(What the task requires): Start with the first line of the data and end with the line that holds "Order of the"; write out each one exactly.

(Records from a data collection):

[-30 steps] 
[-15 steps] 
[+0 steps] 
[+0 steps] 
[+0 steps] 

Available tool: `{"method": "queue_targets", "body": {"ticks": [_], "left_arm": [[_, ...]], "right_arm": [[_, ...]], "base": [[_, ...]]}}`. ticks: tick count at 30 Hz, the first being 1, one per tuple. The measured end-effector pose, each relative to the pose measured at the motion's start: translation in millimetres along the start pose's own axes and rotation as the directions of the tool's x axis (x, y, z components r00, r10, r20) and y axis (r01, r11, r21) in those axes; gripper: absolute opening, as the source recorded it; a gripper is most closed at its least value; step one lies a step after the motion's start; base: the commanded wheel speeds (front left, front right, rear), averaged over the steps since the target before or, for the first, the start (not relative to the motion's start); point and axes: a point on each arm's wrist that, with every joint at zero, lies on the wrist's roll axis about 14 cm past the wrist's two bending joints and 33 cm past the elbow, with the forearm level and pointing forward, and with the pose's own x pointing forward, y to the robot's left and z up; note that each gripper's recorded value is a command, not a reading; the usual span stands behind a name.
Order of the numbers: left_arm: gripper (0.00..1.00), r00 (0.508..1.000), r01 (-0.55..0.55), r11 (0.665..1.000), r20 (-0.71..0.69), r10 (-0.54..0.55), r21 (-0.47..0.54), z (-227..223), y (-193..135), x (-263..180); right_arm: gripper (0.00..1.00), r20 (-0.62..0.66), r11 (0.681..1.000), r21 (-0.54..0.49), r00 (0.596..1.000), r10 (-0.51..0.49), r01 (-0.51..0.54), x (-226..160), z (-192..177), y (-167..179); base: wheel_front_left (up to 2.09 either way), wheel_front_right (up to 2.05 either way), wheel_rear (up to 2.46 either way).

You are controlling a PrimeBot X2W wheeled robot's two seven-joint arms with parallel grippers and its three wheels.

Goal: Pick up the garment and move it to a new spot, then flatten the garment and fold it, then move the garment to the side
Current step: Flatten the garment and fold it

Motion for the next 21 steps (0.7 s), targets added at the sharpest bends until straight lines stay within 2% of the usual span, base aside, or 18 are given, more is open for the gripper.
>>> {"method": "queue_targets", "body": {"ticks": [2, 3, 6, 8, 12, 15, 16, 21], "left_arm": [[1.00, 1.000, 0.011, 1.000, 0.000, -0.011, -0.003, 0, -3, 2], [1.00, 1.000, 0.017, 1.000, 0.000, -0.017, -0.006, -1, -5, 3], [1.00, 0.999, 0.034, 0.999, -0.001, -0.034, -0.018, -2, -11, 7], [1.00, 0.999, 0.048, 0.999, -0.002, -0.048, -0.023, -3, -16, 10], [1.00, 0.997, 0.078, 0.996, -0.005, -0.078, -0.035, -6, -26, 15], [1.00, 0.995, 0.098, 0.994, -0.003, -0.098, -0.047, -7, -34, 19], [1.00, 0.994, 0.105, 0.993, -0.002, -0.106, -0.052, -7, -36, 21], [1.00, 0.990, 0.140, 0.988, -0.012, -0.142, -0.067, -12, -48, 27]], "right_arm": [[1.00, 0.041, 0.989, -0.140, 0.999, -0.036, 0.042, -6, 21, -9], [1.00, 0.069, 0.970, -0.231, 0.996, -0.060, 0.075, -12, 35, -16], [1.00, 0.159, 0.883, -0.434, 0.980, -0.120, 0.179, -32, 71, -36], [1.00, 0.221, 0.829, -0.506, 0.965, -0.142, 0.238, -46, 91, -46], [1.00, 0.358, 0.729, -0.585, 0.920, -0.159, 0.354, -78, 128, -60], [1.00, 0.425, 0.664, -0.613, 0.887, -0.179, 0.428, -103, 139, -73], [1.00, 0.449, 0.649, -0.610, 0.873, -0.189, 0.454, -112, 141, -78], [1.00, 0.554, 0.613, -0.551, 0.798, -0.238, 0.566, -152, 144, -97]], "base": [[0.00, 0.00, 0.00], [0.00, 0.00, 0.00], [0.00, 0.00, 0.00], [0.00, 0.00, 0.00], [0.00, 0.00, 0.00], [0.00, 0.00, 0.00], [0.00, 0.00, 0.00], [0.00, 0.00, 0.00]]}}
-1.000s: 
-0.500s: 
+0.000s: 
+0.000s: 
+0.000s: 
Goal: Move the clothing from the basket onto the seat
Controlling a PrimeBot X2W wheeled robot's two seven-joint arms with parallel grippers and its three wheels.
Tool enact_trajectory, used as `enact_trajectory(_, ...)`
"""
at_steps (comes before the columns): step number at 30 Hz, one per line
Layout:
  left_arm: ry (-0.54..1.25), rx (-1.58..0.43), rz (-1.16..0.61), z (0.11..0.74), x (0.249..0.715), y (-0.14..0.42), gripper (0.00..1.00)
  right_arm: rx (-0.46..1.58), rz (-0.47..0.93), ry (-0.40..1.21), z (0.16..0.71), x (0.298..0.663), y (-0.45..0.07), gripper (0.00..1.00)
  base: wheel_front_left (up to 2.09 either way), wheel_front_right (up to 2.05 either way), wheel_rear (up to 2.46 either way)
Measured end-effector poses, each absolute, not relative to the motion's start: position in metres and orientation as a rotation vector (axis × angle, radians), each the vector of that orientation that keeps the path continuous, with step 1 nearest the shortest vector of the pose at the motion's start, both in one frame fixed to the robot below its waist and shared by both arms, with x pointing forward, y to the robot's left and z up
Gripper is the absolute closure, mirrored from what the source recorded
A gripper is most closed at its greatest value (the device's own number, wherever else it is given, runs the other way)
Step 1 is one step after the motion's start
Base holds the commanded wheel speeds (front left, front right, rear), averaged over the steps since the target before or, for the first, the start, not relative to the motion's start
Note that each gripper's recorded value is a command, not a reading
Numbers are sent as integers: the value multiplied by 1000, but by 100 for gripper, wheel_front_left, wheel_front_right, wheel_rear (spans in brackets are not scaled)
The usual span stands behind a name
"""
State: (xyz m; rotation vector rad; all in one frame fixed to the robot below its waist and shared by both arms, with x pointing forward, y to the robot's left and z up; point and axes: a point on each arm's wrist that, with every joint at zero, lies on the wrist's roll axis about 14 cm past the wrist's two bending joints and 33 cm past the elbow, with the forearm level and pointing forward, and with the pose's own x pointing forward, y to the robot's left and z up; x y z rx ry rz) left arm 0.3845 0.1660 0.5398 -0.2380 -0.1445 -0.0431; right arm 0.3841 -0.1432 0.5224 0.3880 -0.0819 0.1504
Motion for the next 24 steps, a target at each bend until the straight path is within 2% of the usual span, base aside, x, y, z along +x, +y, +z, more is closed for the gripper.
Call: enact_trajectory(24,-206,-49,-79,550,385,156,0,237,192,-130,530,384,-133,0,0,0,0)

(Result below):
[-30 steps] 
[-15 steps] 
[+0 steps] 
[+0 steps] 
[+0 steps] 

Available tool: `{"method": "queue_targets", "body": {"ticks": [_], "left_arm": [[_, ...]], "right_arm": [[_, ...]], "base": [[_, ...]]}}`. ticks: tick count at 30 Hz, the first being 1, one per tuple. The measured end-effector pose, each relative to the pose measured at the motion's start: translation in millimetres along the start pose's own axes and rotation as the directions of the tool's x axis (x, y, z components r00, r10, r20) and y axis (r01, r11, r21) in those axes; gripper: absolute opening, as the source recorded it; a gripper is most closed at its least value; step one lies a step after the motion's start; base: the commanded wheel speeds (front left, front right, rear), averaged over the steps since the target before or, for the first, the start (not relative to the motion's start); point and axes: a point on each arm's wrist that, with every joint at zero, lies on the wrist's roll axis about 14 cm past the wrist's two bending joints and 33 cm past the elbow, with the forearm level and pointing forward, and with the pose's own x pointing forward, y to the robot's left and z up; note that each gripper's recorded value is a command, not a reading; the usual span stands behind a name.
Order of the numbers: left_arm: gripper (0.00..1.00), r00 (0.508..1.000), r01 (-0.55..0.55), r11 (0.665..1.000), r20 (-0.71..0.69), r10 (-0.54..0.55), r21 (-0.47..0.54), z (-227..223), y (-193..135), x (-263..180); right_arm: gripper (0.00..1.00), r20 (-0.62..0.66), r11 (0.681..1.000), r21 (-0.54..0.49), r00 (0.596..1.000), r10 (-0.51..0.49), r01 (-0.51..0.54), x (-226..160), z (-192..177), y (-167..179); base: wheel_front_left (up to 2.09 either way), wheel_front_right (up to 2.05 either way), wheel_rear (up to 2.46 either way).

There's no more to the answer.